Au programme de la matinée à 10h00 office religieux à la mémoire des victimes de guerre, suivi à 11h15 d’un défilé jusqu’au Monument aux Morts avec la fanfare du 27ème régiment de Chasseurs Alpins d’Annecy.
Après un dépôt de gerbe, la délégation s’est rendue jusqu’à la stèle du Quartier Kléber

Un peu d’histoire :

Le 17 novembre 1944, des incendies se déclarent un peu partout et des dynamitages sont effectués. Le soir, tout Gérardmer brûle, la ville est recouverte d’un épais nuage noir. Ce qui ne brûle pas explose.

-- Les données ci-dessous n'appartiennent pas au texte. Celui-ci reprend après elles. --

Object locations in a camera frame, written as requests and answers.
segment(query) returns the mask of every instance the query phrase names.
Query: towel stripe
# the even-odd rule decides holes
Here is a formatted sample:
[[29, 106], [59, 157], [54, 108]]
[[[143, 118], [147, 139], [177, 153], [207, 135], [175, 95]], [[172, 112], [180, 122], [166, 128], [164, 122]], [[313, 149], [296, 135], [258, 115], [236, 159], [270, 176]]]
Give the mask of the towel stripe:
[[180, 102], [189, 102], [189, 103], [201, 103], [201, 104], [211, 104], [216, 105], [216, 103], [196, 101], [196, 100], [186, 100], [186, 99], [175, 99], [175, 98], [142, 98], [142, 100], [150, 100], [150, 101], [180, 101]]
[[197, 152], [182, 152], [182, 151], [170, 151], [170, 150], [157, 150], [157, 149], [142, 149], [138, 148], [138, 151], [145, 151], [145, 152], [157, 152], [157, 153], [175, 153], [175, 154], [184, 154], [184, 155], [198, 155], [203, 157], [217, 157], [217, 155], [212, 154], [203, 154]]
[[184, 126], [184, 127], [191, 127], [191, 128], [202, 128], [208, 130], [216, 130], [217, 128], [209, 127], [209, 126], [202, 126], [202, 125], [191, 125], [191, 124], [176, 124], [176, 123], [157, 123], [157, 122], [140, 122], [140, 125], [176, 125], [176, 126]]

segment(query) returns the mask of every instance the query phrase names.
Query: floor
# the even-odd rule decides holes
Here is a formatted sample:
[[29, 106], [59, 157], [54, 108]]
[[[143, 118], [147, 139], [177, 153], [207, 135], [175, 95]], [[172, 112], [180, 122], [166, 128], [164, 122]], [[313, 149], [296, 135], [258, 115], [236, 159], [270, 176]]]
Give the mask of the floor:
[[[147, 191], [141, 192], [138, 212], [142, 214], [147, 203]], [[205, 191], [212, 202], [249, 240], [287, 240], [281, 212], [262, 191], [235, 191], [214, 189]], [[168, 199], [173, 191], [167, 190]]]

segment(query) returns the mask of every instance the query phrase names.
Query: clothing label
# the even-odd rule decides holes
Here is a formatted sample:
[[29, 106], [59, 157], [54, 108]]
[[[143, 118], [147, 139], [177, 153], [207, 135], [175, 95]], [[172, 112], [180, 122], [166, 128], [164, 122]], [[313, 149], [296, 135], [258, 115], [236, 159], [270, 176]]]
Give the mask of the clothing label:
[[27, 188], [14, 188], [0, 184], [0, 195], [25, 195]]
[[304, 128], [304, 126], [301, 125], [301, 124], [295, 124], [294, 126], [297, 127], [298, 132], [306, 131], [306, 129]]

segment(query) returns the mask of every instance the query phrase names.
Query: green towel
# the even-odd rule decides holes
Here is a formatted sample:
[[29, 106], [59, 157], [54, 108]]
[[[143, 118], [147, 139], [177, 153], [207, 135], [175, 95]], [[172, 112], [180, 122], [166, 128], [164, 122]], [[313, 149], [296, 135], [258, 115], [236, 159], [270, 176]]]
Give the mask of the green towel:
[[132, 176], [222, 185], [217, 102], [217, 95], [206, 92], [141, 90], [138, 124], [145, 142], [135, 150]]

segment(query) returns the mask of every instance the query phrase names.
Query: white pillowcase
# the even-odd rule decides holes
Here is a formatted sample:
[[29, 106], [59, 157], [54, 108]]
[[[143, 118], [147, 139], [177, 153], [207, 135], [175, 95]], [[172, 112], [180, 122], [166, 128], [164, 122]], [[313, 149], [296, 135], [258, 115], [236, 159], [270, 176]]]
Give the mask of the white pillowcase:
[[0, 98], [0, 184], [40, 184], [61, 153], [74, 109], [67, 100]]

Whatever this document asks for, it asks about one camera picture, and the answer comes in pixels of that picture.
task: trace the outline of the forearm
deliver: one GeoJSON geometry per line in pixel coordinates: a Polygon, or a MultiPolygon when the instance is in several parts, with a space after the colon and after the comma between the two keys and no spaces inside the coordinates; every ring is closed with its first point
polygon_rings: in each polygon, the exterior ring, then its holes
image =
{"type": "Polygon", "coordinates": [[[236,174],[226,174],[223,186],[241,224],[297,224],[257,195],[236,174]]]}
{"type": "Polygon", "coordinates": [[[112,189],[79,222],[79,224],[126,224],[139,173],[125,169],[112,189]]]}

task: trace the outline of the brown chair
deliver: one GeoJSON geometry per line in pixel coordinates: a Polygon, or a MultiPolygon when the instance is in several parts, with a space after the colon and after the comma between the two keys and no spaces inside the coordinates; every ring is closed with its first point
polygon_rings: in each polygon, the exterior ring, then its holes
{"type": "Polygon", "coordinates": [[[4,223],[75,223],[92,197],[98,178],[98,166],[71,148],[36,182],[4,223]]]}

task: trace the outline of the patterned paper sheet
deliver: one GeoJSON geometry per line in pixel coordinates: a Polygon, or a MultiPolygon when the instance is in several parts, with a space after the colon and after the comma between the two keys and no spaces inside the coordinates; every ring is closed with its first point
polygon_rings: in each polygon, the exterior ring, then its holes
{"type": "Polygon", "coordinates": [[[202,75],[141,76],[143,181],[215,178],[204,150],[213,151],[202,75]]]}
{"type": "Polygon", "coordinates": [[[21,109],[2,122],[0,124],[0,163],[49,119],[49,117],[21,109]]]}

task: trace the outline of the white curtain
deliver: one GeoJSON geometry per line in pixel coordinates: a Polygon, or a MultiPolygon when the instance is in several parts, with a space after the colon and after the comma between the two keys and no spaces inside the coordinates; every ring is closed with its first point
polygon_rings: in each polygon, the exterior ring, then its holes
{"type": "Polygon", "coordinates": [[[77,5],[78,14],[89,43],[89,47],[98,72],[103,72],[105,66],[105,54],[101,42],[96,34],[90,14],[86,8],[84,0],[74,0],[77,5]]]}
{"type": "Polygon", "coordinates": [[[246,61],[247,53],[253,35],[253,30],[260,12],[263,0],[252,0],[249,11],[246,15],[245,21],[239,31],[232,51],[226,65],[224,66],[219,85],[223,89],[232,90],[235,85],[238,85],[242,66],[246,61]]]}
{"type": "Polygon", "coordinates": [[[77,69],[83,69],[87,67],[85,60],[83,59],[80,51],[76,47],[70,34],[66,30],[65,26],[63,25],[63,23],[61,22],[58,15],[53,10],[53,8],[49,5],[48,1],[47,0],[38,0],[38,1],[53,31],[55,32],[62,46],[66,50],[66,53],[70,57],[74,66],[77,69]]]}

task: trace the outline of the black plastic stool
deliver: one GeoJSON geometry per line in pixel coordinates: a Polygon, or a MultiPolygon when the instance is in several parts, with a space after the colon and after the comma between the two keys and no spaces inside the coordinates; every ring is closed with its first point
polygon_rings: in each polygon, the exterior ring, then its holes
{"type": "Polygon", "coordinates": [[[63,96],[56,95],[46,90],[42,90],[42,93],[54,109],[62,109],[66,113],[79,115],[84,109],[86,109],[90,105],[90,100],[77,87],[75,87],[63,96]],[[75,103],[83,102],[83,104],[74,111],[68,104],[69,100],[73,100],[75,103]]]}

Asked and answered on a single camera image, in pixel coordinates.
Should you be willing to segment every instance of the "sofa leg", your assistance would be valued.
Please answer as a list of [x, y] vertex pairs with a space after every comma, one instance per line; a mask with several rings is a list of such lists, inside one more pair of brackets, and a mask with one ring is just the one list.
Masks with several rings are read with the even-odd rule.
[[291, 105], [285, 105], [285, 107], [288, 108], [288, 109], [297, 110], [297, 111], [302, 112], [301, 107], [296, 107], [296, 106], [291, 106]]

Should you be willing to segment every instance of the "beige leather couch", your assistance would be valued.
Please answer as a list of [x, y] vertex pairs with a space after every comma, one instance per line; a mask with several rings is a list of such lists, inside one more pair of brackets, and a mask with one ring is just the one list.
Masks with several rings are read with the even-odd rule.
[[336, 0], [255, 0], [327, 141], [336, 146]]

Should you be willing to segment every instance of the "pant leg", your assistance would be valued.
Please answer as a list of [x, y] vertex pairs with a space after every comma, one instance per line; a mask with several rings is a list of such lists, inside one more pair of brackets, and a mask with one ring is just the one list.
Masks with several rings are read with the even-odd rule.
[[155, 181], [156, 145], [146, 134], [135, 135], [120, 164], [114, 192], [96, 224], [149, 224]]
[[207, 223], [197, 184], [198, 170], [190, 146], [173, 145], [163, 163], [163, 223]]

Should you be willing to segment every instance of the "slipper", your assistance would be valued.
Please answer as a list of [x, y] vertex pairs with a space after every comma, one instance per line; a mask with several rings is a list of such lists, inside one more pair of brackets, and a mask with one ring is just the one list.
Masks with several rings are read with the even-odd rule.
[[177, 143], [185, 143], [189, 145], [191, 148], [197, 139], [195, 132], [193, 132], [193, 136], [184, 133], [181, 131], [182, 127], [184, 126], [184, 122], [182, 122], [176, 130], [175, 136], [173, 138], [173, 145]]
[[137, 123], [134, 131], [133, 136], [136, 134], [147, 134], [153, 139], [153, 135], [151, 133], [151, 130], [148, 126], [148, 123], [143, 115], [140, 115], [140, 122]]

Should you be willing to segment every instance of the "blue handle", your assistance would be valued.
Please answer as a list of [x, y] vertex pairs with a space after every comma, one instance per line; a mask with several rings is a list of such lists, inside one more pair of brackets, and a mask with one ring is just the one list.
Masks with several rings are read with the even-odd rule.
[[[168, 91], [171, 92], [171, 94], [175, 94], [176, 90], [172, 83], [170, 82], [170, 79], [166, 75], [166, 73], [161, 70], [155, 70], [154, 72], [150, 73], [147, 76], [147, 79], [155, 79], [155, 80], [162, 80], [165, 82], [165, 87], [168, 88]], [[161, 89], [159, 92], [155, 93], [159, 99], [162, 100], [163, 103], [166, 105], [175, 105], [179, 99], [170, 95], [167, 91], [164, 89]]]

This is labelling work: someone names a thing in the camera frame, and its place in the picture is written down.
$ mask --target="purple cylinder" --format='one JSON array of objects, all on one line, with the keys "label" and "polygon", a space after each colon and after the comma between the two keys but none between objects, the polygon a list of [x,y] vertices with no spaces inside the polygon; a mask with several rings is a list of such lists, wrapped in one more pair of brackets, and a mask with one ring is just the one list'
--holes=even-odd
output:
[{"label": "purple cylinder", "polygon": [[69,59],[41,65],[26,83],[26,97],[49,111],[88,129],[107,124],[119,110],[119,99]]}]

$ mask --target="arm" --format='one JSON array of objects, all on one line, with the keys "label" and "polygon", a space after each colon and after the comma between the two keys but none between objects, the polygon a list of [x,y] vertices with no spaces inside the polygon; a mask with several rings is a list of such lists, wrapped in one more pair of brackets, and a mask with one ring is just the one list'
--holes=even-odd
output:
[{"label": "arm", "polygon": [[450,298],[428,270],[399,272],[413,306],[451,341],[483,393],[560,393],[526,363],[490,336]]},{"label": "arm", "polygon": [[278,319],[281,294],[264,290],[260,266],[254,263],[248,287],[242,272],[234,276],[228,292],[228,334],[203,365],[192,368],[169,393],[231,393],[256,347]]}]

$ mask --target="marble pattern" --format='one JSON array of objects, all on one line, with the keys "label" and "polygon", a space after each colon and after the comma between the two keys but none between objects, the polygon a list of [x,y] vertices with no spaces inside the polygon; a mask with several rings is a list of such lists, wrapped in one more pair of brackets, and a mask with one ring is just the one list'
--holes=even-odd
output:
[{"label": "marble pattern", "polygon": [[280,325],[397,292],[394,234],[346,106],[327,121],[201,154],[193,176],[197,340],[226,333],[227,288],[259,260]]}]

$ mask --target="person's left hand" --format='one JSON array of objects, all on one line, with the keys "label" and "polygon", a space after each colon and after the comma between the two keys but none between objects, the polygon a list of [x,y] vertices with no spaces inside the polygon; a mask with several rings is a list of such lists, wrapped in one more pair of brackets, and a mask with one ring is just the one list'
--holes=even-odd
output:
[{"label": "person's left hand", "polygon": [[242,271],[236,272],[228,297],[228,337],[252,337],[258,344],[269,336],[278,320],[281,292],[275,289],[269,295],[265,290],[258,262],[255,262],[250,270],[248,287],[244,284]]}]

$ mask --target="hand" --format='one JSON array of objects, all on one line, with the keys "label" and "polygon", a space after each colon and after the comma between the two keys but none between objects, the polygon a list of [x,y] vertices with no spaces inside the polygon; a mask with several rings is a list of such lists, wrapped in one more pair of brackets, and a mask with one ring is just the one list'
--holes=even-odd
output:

Les réservoirs d’eau de la ville sont détruits, comme le transformateur électrique. Il n’y a donc plus d’électricité, ni d’eau courante à Gérardmer. La kommandantur quitte la ville dans la soirée, suivant ainsi le général Schiel et son état-major, partis dans la nuit du 15 au 16 novembre. Le matin du 18 du même mois, un groupe de choc sillonne Gérardmer, armes automatiques au poing. Et d’autres éléments mettent le feu dans les maisons qui n’ont pas encore été assez détruites.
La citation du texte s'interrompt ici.